Saturday, August 13, 2016

Dlib 19.1 Released

cuDNN 5.1 is out and it isn't completely backwards compatible with cuDNN 5.0 due to a bug in cuDNN 5.1.  For the curious, in cuDNN 5.1 cudnnGetConvolutionBackwardFilterAlgorithm() will select the winograd algorithm even when the conv descriptor has a stride not equal to 1, which is an error according to the cuDNN documentation.  If you then try to run the winograd algorithm, which is what cudnnGetConvolutionBackwardFilterAlgorithm() says to do, it leads to the wrong outputs and things don't work.  Fortunately, this was detected by dlib's unit tests :)

Therefore, dlib has been updated to work with cuDNN 5.1 and hence we have a dlib 19.1 release, which you can download from dlib's home page.
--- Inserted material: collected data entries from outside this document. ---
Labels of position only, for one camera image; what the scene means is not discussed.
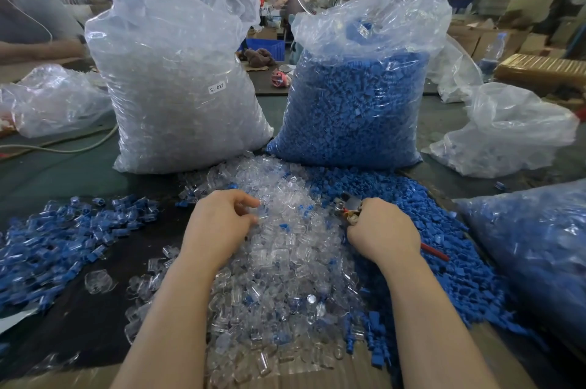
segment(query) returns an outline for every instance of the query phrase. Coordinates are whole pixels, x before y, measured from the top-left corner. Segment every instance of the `blue bin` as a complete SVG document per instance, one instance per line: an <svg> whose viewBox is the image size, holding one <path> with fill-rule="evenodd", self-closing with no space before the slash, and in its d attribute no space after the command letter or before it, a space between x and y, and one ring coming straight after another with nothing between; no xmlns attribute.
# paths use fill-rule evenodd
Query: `blue bin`
<svg viewBox="0 0 586 389"><path fill-rule="evenodd" d="M264 48L271 53L271 56L275 61L285 60L285 41L284 40L273 40L273 39L246 39L246 45L251 50L258 50Z"/></svg>

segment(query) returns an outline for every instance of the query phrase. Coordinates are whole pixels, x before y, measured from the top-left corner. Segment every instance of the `earphone wire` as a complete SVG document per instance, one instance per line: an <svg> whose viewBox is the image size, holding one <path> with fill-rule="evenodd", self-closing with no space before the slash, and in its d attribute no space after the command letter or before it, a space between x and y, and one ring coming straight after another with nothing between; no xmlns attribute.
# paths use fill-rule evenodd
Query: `earphone wire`
<svg viewBox="0 0 586 389"><path fill-rule="evenodd" d="M16 5L14 5L14 3L12 3L10 0L6 0L8 3L10 3L10 5L12 5L14 8L16 8L17 10L19 10L22 14L24 14L26 17L28 17L30 20L33 20L34 22L38 23L39 25L41 25L41 27L43 27L45 29L45 31L48 32L50 38L49 38L49 43L51 43L53 41L53 34L51 34L51 31L49 31L47 29L47 27L45 25L43 25L42 23L40 23L38 20L36 20L34 17L29 16L28 14L26 14L23 10L21 10L20 8L18 8Z"/></svg>

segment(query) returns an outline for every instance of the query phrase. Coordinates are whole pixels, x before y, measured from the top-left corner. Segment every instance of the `water bottle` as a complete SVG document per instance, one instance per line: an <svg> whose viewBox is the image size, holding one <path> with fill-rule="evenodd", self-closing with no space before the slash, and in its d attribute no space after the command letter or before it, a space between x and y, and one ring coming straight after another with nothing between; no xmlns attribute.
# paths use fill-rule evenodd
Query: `water bottle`
<svg viewBox="0 0 586 389"><path fill-rule="evenodd" d="M499 64L499 59L505 51L505 38L507 33L499 33L493 43L488 45L487 52L484 53L484 57L478 63L478 67L482 72L484 82L490 81L494 69Z"/></svg>

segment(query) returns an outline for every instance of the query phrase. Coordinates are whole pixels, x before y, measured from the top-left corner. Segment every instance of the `white label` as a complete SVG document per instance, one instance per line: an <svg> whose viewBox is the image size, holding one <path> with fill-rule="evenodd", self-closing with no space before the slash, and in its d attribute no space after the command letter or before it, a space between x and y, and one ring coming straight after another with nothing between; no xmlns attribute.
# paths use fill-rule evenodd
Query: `white label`
<svg viewBox="0 0 586 389"><path fill-rule="evenodd" d="M226 87L226 81L220 81L208 87L209 94L217 93Z"/></svg>

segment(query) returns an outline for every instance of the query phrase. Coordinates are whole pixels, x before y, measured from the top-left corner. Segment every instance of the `cable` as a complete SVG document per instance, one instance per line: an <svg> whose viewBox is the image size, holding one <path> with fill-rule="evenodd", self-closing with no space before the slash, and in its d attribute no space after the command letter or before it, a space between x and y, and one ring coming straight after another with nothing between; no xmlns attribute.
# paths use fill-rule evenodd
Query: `cable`
<svg viewBox="0 0 586 389"><path fill-rule="evenodd" d="M86 152L86 151L92 150L92 149L102 145L104 142L106 142L108 139L110 139L114 135L114 133L116 133L117 130L118 130L118 124L114 125L113 129L110 130L110 133L108 133L102 140L96 142L93 145L90 145L89 147L79 148L77 150L56 150L56 149L52 149L52 148L39 147L36 145L21 145L21 144L0 145L0 150L6 149L6 148L24 148L24 149L28 149L28 150L41 150L43 152L62 153L64 155L71 155L73 153Z"/></svg>
<svg viewBox="0 0 586 389"><path fill-rule="evenodd" d="M14 8L16 8L17 10L19 10L22 14L24 14L26 17L28 17L30 20L33 20L34 22L38 23L39 25L41 25L41 27L43 27L45 29L45 31L47 31L49 33L49 43L51 43L53 41L53 35L51 34L51 31L49 31L47 29L47 27L45 25L43 25L42 23L40 23L38 20L36 20L35 18L29 16L28 14L26 14L23 10L21 10L20 8L18 8L16 5L14 5L14 3L12 3L10 0L6 0L8 3L10 3L10 5L12 5Z"/></svg>
I also recently realized that the fancy std::async() in C++11, an API for launching asynchronous tasks, is not backed by any kind of load balancing at all.  For example, if you call std::async() at a faster rate than the tasks complete then your program will create an unbounded number of threads, leading to an eventual crash.  That's awful.  But std::async() is a nice API and I want to use it.  So dlib now contains dlib::async() which has the same interface, except instead of the half baked launch policy as the first argument, dlib::async() takes a dlib::thread_pool, giving dlib::async() all the bounded resource use properties of dlib::thread_pool.  Moreover, if you don't give dlib::async() a thread pool it will default to a global thread pool instance that contains std::thread::hardware_concurrency() threads.  Yay.

23 comments :

Rasel said...

Hi,

Thanks for nice and easy to use library. I was wondering how can I store the trained svm model and later used that fro prediction. I am particularly following the "svm_ex" example.

Thanks

Davis King said...

The svm_ex talks about how to do exactly that.

TripleKimchi said...

I'm having trouble with compiling dnn_introduction_ex.cpp

since dnn libraries require c++11, I'm trying to build it with MinGW.

it seems that mingw's std::thread::hardware_concurrency() is not implemented.

can you give me advice to replace it?

Currently I replaced it with number 0.

Davis King said...

You need a C++11 compiler. std::thread::hardware_concurrency() is part of C++11. I suppose you could replace it with the number of cores on your machine though. But you are much better off using a proper C++11 compiler.

DAXIA said...

A question about shape_predictor training
I have used all the parameters according to the paper "one millisecond ..." to train a shape predictor using HELEN dataset. The result seems reasonable, I get a 0.015 training error and a 0.061 test error. However, there is still a gap compared with the paper, which reported a test error of 0.049. I have tried several parameter combination but there is always a performance gap. I was wondering if your test result for 68 points shape prediction got comparable performance with the paper. And which do you think would be the most likely to be neglected parameters for an experiment?

Davis King said...

That's what I remember getting as well. I was never able to reproduce the 0.049 from the paper.

DAXIA said...

After modifying an error in preparing the bounding box I get the error rate 0.054 or 0.055, still a gap here. Thanks for your information.

HChu said...

Thanks for the excellent work. I tried SVM regression, it's really easy to use compared to LibSVM.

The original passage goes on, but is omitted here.